Case ID: conn-supp_12/html/0473-01.html
Source: Caselaw Access Project
Author: {"author": "McEVOY, J.", "license": "Public Domain", "url": "https://static.case.law/"}
Date Created: 2024-08-24T03:29:51.129683

MICROSTAT CORPORATION OF NEW ENGLAND, INC. vs. RAILWAY EXPRESS AGENCY, INC.
    Superior Court Fairfield County
    File No. 66280
    MEMORANDUM FILED JUNE 7, 1944.
    
      Vogel Sigsway, of South Norwalk, for the Plaintiff.
    
      Pullman & Comley, of Bridgeport, for the Defendant.
   McEVOY, J.

In this action the plaintiff seeks to recover damages from the defendant for injury to certain equipment owned by the plaintiff and for special damages arising out of claimed loss of profit, all due to the injury caused to the equipment by the alleged negligence of the defendant as a carrier.

There is some uncertainty in the evidence as to the time when the damage to the plaintiff’s equipment occurred due, in a measure, to the fact that the defendant recived no notification of the claimed injury until the goods had been delivered to and had been used for several days by the plaintiff’s agent.

The evidence is in a state of uncertainty which makes it difficult to determine the exact injury caused to the plaintiff’s goods and the amount of expenditure required to effectuate repairs to the equipment.

The plaintiff claims a loss of use and a profit .which the plaintiff has suffered by reason of its claimed inability to properly carry out certain contracts which the plaintiff had with various clients and this is upon the theory that the plaintiff’s equipment was so packed and crated and designated as to reasonably warn the defendant of the nature and character of the equipment and further, to reasonably warn the defendant of the necessity for prompt shipment and careful handling in the delivery.

“The essence of the rule seems to be that the defendant must, in some measure, have contemplated the injury for which damages are claimed.
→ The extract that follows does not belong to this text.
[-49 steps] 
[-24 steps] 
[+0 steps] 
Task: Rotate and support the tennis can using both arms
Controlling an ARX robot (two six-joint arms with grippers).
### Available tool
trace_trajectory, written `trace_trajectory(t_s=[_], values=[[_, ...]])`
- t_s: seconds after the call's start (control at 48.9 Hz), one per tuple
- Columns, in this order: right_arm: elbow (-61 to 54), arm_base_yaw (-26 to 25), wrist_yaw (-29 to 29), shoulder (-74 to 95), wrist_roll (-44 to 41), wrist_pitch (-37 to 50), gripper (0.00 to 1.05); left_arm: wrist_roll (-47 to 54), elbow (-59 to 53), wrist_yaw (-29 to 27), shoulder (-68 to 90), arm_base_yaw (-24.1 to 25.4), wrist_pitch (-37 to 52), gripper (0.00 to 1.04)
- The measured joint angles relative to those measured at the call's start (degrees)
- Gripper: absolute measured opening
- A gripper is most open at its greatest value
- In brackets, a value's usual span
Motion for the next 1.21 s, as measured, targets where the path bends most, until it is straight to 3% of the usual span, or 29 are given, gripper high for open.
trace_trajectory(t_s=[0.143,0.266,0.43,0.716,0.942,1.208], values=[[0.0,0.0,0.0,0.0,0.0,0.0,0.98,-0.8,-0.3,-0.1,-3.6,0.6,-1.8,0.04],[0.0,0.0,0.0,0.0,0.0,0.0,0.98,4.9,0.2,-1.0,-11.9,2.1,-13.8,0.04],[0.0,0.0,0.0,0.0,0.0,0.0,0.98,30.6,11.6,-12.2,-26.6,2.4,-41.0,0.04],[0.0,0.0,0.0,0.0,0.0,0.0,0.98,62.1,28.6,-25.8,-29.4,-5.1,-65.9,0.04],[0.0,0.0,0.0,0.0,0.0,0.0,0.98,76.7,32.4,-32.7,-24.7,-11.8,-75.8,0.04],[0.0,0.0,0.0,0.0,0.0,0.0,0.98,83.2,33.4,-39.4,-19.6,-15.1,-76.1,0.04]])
If it was the direct and natural result of the breach of contract itself, he did contemplate it; but if the injury did not flow naturally from the breach, but the breach combined with special circumstances to produce it, then the defendant did not contemplate it, and consequently is not liable, unless he had knowledge of the special circumstances.” Cohn vs. Norton, 57 Conn. 480, 492.
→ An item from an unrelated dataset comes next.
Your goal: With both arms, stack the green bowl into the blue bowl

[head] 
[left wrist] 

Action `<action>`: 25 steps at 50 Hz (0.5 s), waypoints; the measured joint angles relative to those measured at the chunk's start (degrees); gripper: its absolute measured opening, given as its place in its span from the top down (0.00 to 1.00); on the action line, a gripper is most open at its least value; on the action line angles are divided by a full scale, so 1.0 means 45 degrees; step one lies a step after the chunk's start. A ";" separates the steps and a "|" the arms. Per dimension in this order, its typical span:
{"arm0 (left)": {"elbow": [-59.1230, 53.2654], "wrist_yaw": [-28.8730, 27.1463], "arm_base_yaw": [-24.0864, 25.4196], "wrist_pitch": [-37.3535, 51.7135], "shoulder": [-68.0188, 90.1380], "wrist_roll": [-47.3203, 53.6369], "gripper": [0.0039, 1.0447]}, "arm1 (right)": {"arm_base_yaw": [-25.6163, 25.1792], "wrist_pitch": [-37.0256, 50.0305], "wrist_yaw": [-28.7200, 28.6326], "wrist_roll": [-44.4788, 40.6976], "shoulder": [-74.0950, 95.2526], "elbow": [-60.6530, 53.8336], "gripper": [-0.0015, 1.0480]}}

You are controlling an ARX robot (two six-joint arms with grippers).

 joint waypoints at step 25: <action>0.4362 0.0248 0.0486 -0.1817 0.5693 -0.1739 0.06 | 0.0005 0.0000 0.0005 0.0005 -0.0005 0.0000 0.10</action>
It is difficult to find, in the evidence, any facts which would reasonably have been sufficient to have warned the defendant of the necessity for prompt shipment or that the crates containing the equipment were used by the plaintiff for designed, but to the defendant, unknown purposes.
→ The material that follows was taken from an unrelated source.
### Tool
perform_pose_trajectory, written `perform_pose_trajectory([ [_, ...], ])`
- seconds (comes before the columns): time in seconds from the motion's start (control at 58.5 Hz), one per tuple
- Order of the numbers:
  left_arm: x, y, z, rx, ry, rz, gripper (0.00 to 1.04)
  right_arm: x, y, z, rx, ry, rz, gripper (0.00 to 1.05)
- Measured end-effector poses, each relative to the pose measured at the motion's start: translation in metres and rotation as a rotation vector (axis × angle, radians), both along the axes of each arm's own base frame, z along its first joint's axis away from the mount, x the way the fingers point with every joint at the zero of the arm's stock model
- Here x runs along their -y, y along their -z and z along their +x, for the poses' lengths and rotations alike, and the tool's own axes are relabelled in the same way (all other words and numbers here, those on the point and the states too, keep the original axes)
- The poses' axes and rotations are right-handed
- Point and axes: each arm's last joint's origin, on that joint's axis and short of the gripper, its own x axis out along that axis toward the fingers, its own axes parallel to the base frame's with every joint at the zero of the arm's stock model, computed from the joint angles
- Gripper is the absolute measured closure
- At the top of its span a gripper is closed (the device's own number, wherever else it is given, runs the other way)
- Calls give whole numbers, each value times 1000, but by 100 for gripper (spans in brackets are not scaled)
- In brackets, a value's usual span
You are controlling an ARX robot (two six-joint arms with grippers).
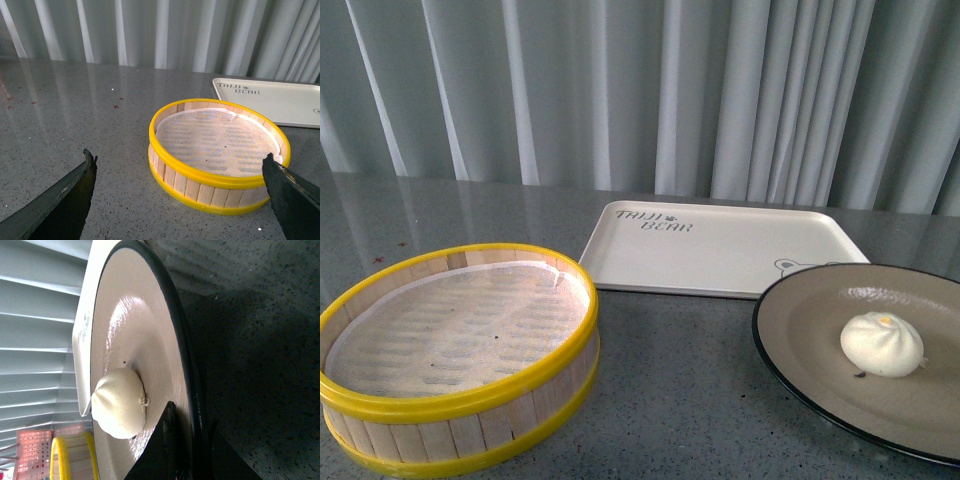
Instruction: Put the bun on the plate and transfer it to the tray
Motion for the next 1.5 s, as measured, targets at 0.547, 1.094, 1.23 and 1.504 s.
perform_pose_trajectory([
  [0.547, 0, 0, 0, 0, 0, 0, 7, 18, -47, 38, 237, -13, 142, 102],
  [1.094, 0, 0, 0, 0, 0, 0, 7, 21, -64, 157, 141, -1, 117, 102],
  [1.23, 0, 0, 0, 0, 0, 0, 7, 13, -56, 188, 108, -23, 99, 102],
  [1.504, 0, 0, 0, 0, 0, 0, 7, 12, -43, 231, 72, -28, 75, 102],
])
While it is the law that the notice to the carrier as to the nature of the content of the shipment need not be express or actual yet the carrier is required only to exercise ordinary care in an effort to know or make effort to inform itself as to what the nature of the shipment is and its use. Diamond vs. Southeastern Express Co., 131 S.C. 452, 128 S.E. 417.

“When a seller wrongfully fails to deliver the promised goods, the 'buyer’s damage from inability to use them for a special profitable purpose he has had in mind is a consequence which is proximate, but not usual or to be reasonably expected by the seller. The law of torts and of contracts differ in this respect. For a tort the defendant becomes liable for all proximate consequences, while for breach of contract he is liable only for consequences which were reasonably forseeable at the time when it was entered into, as probable if the contract were broken.” 5 Williston, Contracts (Rev. ed. 1937) §1344.

“Special damages are not recoverable in an action against a carrier for... .injury. .. .to property shipped, unless it had notice or knowledge of the peculiar circumstances from which such damages would flow....” 13 C.J.S., Carriers, §267, p. 619.

Connecticut has also applied this rule limiting the damages for breach of contract to those within the contemplation of the parties at the time the contract was made. Jordan, Marsh & Co., vs. Patterson, 67 Conn. 473, 481-483; Crug vs. Gorham, 74 id. 541; Bernhard vs. Curtis, 75 id. 476.

The law, as applied to the facts found in this case, is such that the plaintiff is not entitled to recover special damages, but only in accordance with the rule: “The general rule is that the measure of damages....is....in case of injury, the difference between the value at the time and place of delivery in an im jured condition and the value in the depreciated condition in which the property is actually delivered.” 13 C.J.S., Carriers, §264, p. 609.

This difference in value, in the instant case, is ascertainable by calculating the amount reasonably necessary to repair the damage caused to this equipment in transit.

This amount is found to be $435.41.

Judgment may enter in favor of the plaintiff to recover of tjie defendant $435.41 and its costs.